Provided material START

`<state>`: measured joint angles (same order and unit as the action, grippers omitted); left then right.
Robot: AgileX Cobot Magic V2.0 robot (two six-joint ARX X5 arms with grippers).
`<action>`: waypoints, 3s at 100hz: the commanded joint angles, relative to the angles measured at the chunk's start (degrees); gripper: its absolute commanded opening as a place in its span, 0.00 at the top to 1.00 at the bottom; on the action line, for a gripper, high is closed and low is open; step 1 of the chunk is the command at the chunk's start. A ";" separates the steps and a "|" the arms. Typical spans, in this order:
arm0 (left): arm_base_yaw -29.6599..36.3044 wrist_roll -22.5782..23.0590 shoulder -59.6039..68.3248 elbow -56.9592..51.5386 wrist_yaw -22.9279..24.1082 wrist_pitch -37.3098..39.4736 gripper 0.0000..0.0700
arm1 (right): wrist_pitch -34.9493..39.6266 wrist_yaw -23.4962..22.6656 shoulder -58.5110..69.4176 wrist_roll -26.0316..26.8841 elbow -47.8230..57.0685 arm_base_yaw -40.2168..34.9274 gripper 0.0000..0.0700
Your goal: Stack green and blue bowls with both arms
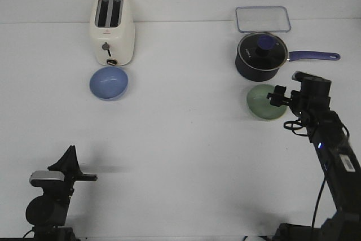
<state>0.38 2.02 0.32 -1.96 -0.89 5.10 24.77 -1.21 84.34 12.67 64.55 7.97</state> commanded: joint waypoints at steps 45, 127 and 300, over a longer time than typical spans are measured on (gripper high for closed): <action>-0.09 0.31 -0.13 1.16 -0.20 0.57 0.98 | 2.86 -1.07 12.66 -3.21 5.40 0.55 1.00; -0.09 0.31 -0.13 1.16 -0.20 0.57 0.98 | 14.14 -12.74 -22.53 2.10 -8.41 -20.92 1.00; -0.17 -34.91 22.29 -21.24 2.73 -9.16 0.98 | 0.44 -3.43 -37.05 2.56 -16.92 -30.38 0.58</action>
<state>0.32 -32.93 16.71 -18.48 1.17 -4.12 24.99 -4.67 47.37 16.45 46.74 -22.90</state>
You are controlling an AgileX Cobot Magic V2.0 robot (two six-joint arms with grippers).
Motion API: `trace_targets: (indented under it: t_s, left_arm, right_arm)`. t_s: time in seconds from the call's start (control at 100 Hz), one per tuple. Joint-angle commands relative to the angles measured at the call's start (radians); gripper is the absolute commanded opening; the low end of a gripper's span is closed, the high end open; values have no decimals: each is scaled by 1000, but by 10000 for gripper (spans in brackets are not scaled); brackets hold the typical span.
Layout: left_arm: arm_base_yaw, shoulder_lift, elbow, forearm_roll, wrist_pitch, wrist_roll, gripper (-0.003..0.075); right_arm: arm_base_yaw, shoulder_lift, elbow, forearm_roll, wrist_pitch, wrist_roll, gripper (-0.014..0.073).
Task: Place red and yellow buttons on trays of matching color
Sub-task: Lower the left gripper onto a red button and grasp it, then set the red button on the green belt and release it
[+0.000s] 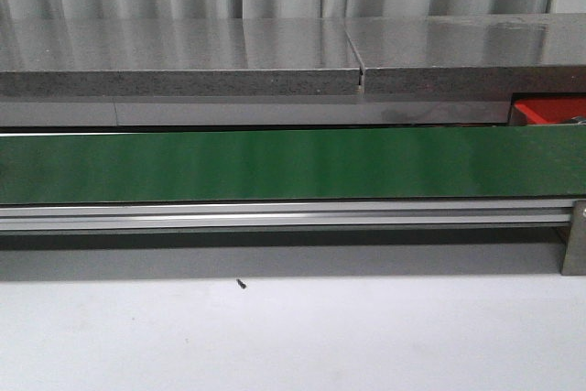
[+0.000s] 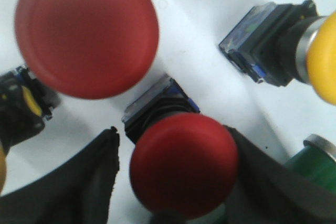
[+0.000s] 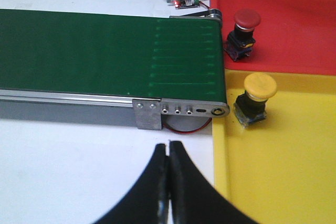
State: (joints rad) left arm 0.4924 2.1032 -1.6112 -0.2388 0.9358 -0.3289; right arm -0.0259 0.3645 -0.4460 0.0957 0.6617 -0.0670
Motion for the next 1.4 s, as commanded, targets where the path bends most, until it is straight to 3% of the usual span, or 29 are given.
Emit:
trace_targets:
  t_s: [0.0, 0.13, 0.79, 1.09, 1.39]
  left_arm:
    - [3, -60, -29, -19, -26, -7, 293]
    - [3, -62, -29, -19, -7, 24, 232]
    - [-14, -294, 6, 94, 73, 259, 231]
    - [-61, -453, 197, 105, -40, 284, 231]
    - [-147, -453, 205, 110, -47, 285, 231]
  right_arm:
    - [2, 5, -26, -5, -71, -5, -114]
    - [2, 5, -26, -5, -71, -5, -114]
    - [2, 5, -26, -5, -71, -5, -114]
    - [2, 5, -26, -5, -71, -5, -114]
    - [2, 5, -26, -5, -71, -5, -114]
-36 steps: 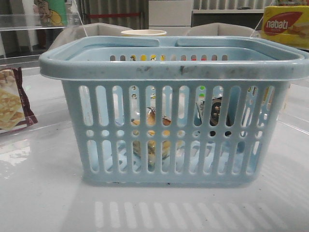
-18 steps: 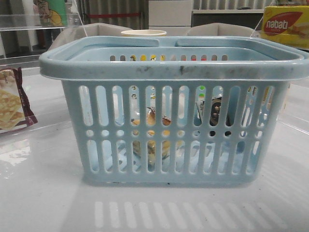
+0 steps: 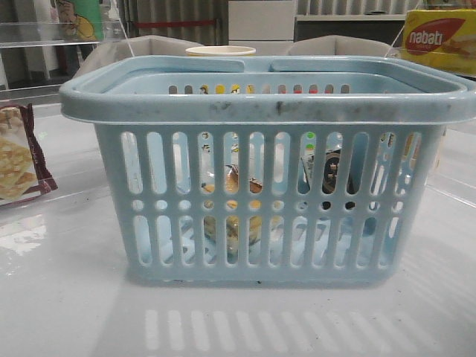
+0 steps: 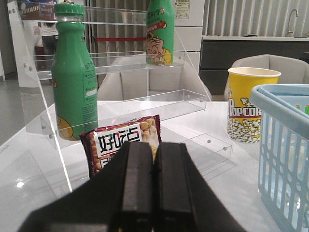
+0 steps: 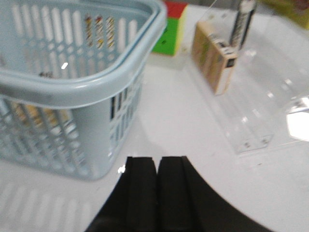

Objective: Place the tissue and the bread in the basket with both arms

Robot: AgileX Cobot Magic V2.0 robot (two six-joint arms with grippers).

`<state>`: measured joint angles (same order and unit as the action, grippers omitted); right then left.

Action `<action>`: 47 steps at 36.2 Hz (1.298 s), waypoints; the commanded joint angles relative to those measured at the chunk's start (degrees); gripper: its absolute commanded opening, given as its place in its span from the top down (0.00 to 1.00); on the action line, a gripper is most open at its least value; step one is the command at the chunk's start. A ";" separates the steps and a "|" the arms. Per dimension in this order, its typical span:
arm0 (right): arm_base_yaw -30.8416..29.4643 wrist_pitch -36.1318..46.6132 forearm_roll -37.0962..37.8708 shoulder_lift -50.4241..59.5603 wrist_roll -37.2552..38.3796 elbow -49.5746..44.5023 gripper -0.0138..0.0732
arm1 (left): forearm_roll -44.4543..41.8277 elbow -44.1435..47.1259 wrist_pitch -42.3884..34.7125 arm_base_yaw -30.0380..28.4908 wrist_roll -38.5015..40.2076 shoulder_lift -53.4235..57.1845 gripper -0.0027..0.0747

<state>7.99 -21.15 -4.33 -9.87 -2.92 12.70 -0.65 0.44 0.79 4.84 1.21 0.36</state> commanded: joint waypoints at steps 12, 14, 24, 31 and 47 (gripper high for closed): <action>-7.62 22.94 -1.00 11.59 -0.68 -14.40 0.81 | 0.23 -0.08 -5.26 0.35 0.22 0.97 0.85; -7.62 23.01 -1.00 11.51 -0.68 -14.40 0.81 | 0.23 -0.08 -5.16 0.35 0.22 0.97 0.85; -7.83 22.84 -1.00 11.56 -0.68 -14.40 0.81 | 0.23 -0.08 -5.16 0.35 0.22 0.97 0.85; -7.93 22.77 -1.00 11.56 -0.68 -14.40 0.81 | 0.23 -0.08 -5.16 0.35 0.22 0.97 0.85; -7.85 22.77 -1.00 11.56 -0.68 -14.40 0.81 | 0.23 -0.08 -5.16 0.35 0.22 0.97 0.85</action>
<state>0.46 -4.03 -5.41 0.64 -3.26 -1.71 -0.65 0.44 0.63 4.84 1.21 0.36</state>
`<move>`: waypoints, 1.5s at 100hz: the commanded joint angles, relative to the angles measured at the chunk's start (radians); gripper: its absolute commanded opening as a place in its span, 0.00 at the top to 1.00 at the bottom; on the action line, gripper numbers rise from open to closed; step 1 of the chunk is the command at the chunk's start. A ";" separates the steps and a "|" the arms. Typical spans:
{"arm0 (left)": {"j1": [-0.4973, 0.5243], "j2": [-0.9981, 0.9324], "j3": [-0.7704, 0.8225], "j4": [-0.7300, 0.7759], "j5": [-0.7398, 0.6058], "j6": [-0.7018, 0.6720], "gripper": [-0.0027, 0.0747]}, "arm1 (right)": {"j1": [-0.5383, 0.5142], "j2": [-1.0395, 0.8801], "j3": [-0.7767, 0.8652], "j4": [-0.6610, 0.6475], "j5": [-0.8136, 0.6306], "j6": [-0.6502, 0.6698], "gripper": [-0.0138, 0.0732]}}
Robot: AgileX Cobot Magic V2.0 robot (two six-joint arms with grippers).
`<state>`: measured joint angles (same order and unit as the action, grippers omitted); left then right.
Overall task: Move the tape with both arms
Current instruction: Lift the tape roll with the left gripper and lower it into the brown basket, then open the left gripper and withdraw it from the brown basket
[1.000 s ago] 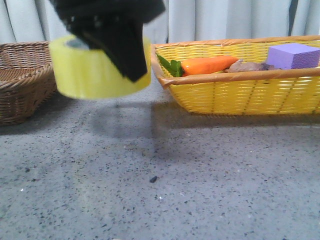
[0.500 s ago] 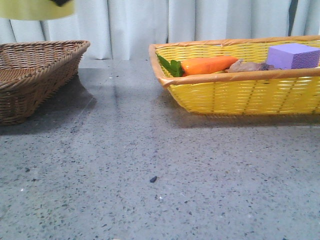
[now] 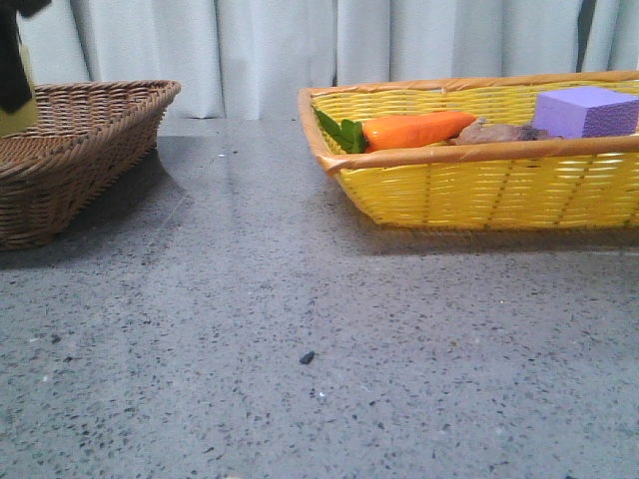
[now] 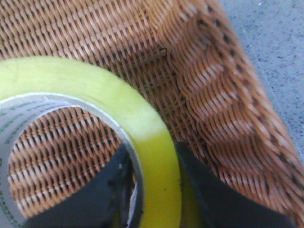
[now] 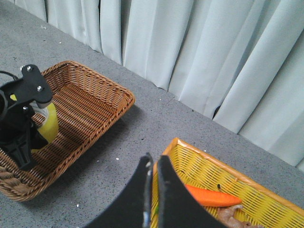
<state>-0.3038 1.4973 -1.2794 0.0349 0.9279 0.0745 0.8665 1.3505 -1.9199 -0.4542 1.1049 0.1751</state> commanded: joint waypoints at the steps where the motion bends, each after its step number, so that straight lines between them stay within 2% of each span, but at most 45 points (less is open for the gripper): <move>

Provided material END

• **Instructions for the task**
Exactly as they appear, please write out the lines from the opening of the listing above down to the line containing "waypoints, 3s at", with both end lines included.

• **Exercise result**
`<state>`: measured joint angles (same order and unit as the action, grippers omitted); left then right.
Robot: AgileX Cobot Magic V2.0 robot (two six-joint ARX X5 arms with grippers).
`<action>`: waypoints, 3s at 100hz: the commanded joint angles, relative to the angles measured at the chunk's start (degrees); gripper: its absolute commanded opening as a place in its span, 0.00 at the top to 1.00 at the bottom; on the action line, for a gripper, high is closed and low is open; step 1 of the chunk is the command at the chunk's start. A ";" separates the steps and a "|" the arms. Typical spans, in this order:

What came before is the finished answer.